The Pound quote seems to be apt in this context. I’m not one of those that rejects all of Pound’s work because of his repellent anti-semitism and fervent support of Italian Fascism. I love his earlier work but am both bored and underwhelmed by large swathes of The Cantos which seems to me a very inconsistent piece of work indeed. The fuller quote is “things fall apart, the center cannot hold” which seems to point to a real 20th century phenomenon rather than something more abstract. As a retired anarcho-nihilist, I can readily identify with the last 120 years as a period of ongoing disintegration whereby things do break up and lose their grip but I think this is a real and material product of our times.

If we imagine these threads or beams bringing different qualities of light then it seems reasonable to suppose that these may lead to all of us having different perspectives on things.

I’ve found this poem so very bleak because it seems to hold a lament for the death of mankind and the planet on which we live. The final phrase can be qualified by ‘but they won’t be because it’s too late’.

Joris takes a different tack;

-then the title of the next volume spoke of a new measure, of new measures, to be accurate: of those new measures needed in a world seen as “grayblack wastes” to link the above and the below, the inside and the outside, the tree-high thought ann the wastes, because, Celan goes on, “there are / still songs to be sung” poems to be written under the duress – Lightduress will be the title of the next collection – of the present condition.

Again, I’m not convinced by this, the Breathturn collection contains more than a few references to poems and poets bearing witness to the horrors of the Holocaust. Leaving aside those tall thoughts for a moment, the wastes of the world may have been created by this catastrophic event which left nothing at all behind. The industrialised murder of many millions by ‘ordinary’ men was so destructive that nothing was left except these songs that must but can’t be sung.

Regular readers will now that I don’t think enough attention is paid by critics to Celan’s experience of mental illness and how this is reflected in some of his work. Because of my own struggles with severe depression, I may over-identify with this aspect but I still maintain that it is very present in the later work. I’m not of the once prevalent view that this work is inferior to the previous material and this decline was related to increasingly severe ‘episodes’ . Instead, I think the bouts of mental anguish, in this instance, enrich the work with a purity of tone which is devoid of all comfort and pretence. Here, might it be that these ‘grayblack wastes’ are also the result of mental as well as physical damage? That all human beings are emotionally traumatised by having to live the barbarities of modern life?

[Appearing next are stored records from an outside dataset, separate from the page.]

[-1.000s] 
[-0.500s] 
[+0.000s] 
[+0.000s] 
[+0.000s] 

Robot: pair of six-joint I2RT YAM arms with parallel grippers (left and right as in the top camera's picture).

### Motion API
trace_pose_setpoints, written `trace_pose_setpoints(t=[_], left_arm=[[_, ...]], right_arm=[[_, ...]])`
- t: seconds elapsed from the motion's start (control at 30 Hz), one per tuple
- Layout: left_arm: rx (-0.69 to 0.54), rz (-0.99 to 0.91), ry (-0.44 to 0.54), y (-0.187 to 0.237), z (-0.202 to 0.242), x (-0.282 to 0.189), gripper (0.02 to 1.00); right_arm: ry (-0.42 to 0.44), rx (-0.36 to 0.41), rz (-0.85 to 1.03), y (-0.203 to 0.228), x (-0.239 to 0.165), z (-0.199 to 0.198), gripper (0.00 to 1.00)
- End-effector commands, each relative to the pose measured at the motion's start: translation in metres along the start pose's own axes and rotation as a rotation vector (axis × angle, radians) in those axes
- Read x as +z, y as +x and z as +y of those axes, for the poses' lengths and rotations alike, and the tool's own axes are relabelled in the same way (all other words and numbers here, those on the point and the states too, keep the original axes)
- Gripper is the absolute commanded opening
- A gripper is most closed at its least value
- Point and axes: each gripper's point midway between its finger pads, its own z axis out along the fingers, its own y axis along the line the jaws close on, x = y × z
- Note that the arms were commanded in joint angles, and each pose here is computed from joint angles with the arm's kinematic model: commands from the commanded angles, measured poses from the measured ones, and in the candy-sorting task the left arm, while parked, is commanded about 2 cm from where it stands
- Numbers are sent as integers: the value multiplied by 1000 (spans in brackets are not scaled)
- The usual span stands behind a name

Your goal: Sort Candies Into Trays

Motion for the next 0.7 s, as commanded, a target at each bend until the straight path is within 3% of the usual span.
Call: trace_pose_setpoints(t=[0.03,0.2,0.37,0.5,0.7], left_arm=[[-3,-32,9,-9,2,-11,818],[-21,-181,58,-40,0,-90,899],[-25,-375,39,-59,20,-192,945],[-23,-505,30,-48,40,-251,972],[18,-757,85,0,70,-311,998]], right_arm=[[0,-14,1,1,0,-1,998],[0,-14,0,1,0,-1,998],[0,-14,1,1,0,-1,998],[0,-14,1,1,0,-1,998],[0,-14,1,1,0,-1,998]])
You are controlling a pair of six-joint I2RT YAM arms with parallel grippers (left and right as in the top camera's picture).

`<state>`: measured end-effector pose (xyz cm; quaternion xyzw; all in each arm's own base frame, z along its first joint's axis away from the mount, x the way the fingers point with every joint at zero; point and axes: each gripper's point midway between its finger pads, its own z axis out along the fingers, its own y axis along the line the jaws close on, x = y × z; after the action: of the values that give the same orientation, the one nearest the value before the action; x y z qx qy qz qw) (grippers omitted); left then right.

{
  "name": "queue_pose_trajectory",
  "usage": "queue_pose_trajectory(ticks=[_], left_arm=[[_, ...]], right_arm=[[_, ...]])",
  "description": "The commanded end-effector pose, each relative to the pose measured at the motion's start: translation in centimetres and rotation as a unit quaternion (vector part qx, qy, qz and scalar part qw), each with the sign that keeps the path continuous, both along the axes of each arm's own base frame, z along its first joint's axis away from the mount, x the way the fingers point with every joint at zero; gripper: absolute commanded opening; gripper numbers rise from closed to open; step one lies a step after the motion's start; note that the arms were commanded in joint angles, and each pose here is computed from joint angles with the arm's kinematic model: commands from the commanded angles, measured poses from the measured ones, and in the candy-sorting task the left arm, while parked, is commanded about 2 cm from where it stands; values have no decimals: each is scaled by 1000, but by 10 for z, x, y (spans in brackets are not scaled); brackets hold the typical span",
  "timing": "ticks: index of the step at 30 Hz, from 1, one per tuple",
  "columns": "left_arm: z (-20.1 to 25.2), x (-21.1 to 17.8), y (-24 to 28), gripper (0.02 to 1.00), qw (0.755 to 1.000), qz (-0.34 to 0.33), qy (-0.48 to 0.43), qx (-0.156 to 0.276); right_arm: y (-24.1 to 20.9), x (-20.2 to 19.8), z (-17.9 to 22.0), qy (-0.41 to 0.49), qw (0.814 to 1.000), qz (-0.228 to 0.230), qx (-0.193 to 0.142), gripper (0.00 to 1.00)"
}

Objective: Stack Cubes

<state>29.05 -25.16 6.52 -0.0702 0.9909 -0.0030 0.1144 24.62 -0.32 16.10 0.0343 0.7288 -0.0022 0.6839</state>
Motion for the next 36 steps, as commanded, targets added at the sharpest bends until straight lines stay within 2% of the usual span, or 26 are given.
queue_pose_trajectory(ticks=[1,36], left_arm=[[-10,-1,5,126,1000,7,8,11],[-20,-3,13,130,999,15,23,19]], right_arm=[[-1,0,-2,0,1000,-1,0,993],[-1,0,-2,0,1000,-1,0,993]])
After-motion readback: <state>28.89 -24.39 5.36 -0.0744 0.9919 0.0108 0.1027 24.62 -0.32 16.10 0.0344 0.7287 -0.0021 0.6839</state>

I’ll therefore read into these tall thoughts as being the product of mental distress and disturbance and the gripped ‘light-tone’ as being the, now lost, normal and the real. It also occurs to me that these thoughts could also be the kind of ‘refined’ thinking that came along with the European Enlightenment and, some would argue, led to the atrocities of the 20th century, especially the Holocaust.

This ‘light-tone’ is annotated by Joris;

“Light-tone” and “light-pitch” are literal trabslations of Lichton. if one considers the word as a Celanian composite. The German word, however, is also a German word in filmography, where it refers to the process of “sound-on-film” in which sound is inscribed as variations of light values on film.

Whilst this is helpful and intriguing, I’m more in favour of a gesture towards these tall thoughts trying in vain to lighten the ‘grayblack wastes’

In conclusion, I hope I’ve shown how thoughtful and clearly expressed criticism can provoke readers into re-thinking their own assumptions and feelings about this kind of work. I also need to express again the debt of gratitude that we all owe to Pierre Joris for his astute and intelligent translations of this brilliant but demanding work.